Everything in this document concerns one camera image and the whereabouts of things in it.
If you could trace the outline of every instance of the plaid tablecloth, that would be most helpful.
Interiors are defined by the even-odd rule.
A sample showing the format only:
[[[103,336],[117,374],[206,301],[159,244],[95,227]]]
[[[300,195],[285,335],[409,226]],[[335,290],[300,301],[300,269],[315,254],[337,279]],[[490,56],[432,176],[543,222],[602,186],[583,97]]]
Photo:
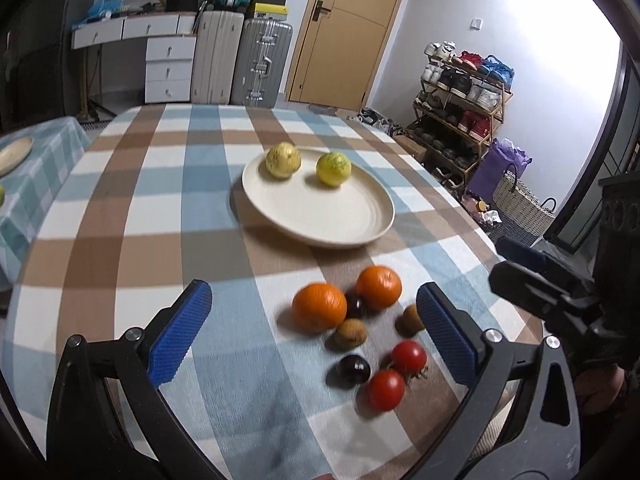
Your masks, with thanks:
[[[91,144],[72,117],[36,124],[0,138],[0,150],[33,137],[31,153],[0,178],[6,199],[0,208],[0,290],[18,279],[29,245],[63,182]]]
[[[244,165],[288,140],[340,150],[388,189],[396,220],[348,251],[311,248],[274,229],[242,190]],[[236,480],[399,478],[455,410],[453,383],[428,335],[429,377],[400,406],[372,416],[356,391],[326,384],[340,359],[292,330],[287,309],[309,282],[347,288],[371,264],[395,269],[399,303],[367,320],[358,350],[373,368],[400,341],[394,321],[418,286],[436,281],[486,329],[533,342],[517,310],[488,288],[497,261],[484,233],[423,168],[381,132],[337,118],[206,105],[134,108],[92,144],[34,241],[7,322],[2,370],[44,448],[56,364],[68,336],[119,337],[145,326],[193,278],[213,290],[212,313],[175,379],[161,391],[213,463]],[[130,409],[138,449],[152,454]]]

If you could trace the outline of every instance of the plate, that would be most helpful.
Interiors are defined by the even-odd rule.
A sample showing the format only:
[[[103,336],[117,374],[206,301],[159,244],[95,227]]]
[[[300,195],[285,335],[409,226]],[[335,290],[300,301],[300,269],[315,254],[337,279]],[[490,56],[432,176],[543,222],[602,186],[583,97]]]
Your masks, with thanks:
[[[10,173],[27,158],[32,146],[33,139],[31,137],[23,137],[14,140],[14,142],[5,147],[0,152],[0,176]]]
[[[265,156],[242,172],[242,186],[255,208],[286,234],[321,247],[358,247],[380,238],[396,210],[386,189],[361,167],[340,187],[323,184],[316,162],[325,152],[300,149],[302,165],[289,179],[272,176]]]

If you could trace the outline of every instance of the white plate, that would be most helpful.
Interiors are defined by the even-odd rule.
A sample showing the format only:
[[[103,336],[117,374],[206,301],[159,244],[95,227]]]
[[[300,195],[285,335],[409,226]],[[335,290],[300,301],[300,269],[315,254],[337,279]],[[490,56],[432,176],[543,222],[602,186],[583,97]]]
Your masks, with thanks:
[[[353,163],[344,184],[326,186],[316,177],[316,162],[322,155],[300,149],[302,165],[287,180],[271,176],[265,154],[257,156],[242,172],[244,192],[277,227],[310,245],[357,247],[380,238],[396,214],[389,193]]]
[[[32,146],[33,139],[31,137],[23,137],[14,140],[14,142],[5,147],[0,152],[0,176],[6,175],[19,166],[29,155]]]

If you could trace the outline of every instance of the orange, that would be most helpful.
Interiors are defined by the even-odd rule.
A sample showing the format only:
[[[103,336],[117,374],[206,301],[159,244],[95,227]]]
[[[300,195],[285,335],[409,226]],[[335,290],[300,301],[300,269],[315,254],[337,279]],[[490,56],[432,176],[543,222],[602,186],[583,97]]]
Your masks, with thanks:
[[[335,328],[347,316],[347,299],[328,283],[310,283],[301,288],[291,303],[293,317],[307,332],[320,333]]]
[[[383,310],[400,298],[402,281],[400,276],[388,267],[367,267],[358,276],[356,294],[363,297],[371,308]]]

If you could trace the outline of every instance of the purple bag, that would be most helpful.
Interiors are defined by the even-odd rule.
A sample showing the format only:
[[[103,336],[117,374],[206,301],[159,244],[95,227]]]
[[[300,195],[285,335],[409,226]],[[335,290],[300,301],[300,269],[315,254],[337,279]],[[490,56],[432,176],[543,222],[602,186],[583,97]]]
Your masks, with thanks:
[[[520,178],[533,159],[513,145],[509,139],[494,139],[489,146],[489,152],[480,162],[474,176],[466,186],[466,190],[478,195],[485,202],[494,201],[494,191],[509,164],[516,167],[517,177]]]

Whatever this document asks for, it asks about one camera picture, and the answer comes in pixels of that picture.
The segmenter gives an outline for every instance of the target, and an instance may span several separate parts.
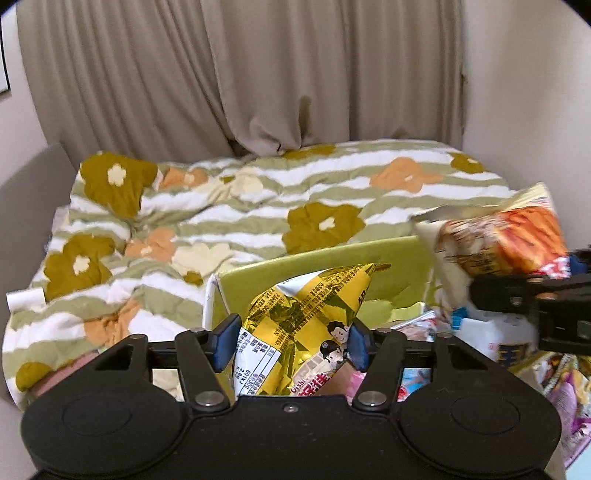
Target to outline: floral comforter
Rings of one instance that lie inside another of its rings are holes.
[[[410,214],[511,195],[476,160],[431,141],[317,145],[192,166],[99,153],[81,166],[69,218],[14,313],[3,365],[15,402],[81,356],[130,333],[172,340],[199,326],[204,280],[282,255],[411,235]]]

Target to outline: gold foil snack bag
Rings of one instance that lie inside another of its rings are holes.
[[[256,297],[236,346],[236,395],[313,395],[345,362],[375,271],[365,264],[285,280]]]

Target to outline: metal screw
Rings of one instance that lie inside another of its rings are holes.
[[[225,399],[226,397],[217,390],[206,390],[205,392],[195,395],[195,403],[202,407],[215,407],[216,405],[223,403]]]
[[[358,397],[359,402],[367,407],[379,407],[386,403],[387,399],[386,395],[375,390],[360,393]]]

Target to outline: bed
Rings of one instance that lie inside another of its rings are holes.
[[[98,153],[82,163],[67,218],[30,284],[47,304],[23,307],[7,324],[9,391],[25,409],[39,385],[130,333],[172,340],[200,326],[213,272],[411,235],[407,218],[418,210],[495,204],[511,193],[476,160],[432,141],[193,165]]]

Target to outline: beige curtain
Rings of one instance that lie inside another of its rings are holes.
[[[462,134],[459,0],[24,0],[49,141],[192,162]]]

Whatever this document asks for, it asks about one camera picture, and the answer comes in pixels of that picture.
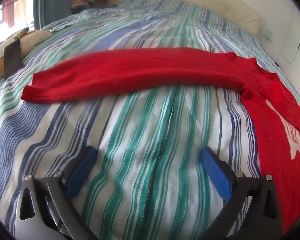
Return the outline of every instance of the red cloth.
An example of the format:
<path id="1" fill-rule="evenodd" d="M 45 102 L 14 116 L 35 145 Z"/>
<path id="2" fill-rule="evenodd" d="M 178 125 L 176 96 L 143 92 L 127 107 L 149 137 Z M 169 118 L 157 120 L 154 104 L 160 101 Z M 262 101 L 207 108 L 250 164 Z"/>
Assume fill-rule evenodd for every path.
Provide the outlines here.
<path id="1" fill-rule="evenodd" d="M 191 48 L 96 52 L 35 73 L 21 98 L 54 103 L 173 84 L 242 92 L 256 130 L 261 174 L 274 178 L 286 231 L 300 214 L 300 106 L 278 75 L 259 67 L 255 58 Z"/>

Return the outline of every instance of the bolt head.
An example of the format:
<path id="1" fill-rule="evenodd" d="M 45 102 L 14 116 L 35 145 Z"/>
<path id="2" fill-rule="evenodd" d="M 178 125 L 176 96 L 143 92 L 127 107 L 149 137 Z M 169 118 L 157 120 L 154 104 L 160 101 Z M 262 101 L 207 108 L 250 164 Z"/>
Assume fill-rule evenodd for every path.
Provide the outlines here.
<path id="1" fill-rule="evenodd" d="M 236 171 L 234 174 L 235 174 L 238 178 L 242 178 L 242 177 L 244 176 L 243 172 L 241 172 L 241 171 Z"/>
<path id="2" fill-rule="evenodd" d="M 58 178 L 58 177 L 60 177 L 62 175 L 62 171 L 56 171 L 55 173 L 53 173 L 53 176 L 55 177 L 55 178 Z"/>
<path id="3" fill-rule="evenodd" d="M 266 179 L 267 179 L 267 180 L 272 180 L 272 176 L 271 176 L 270 174 L 267 174 L 267 175 L 266 175 Z"/>
<path id="4" fill-rule="evenodd" d="M 31 174 L 28 174 L 25 176 L 25 180 L 31 180 L 32 179 L 32 175 Z"/>

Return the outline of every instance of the red knit fabric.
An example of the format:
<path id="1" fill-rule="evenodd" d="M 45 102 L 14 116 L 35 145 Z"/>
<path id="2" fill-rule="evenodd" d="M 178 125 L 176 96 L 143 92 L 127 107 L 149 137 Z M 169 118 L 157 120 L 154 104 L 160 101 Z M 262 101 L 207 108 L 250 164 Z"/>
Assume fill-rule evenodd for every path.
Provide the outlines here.
<path id="1" fill-rule="evenodd" d="M 256 130 L 261 174 L 274 178 L 286 231 L 300 214 L 300 106 L 278 75 L 256 59 L 191 48 L 108 50 L 35 73 L 21 98 L 54 103 L 173 84 L 241 92 Z"/>

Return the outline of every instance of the blue and green striped bedspread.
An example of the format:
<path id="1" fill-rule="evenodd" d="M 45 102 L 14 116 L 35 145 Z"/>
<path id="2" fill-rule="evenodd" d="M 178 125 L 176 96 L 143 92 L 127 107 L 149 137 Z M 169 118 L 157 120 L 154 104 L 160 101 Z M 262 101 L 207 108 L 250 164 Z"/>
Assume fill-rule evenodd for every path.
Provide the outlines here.
<path id="1" fill-rule="evenodd" d="M 254 126 L 236 92 L 175 85 L 62 104 L 21 101 L 34 72 L 107 49 L 233 51 L 277 72 L 300 103 L 257 38 L 180 0 L 126 0 L 45 29 L 54 35 L 26 56 L 22 70 L 0 80 L 0 219 L 12 233 L 23 177 L 50 176 L 86 145 L 98 149 L 98 160 L 73 204 L 101 240 L 198 239 L 225 204 L 202 170 L 202 147 L 260 176 Z M 248 206 L 249 199 L 232 232 Z"/>

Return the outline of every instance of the smartphone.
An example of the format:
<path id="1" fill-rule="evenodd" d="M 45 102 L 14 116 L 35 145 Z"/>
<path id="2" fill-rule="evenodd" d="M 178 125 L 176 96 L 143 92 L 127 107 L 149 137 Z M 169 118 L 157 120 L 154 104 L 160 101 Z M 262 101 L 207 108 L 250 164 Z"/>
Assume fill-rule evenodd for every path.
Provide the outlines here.
<path id="1" fill-rule="evenodd" d="M 3 49 L 3 77 L 7 79 L 23 67 L 20 39 Z"/>

**********

**Exercise objective**
Count the lines in the entries above that include the string "plate", then give only that figure.

**The completed task**
2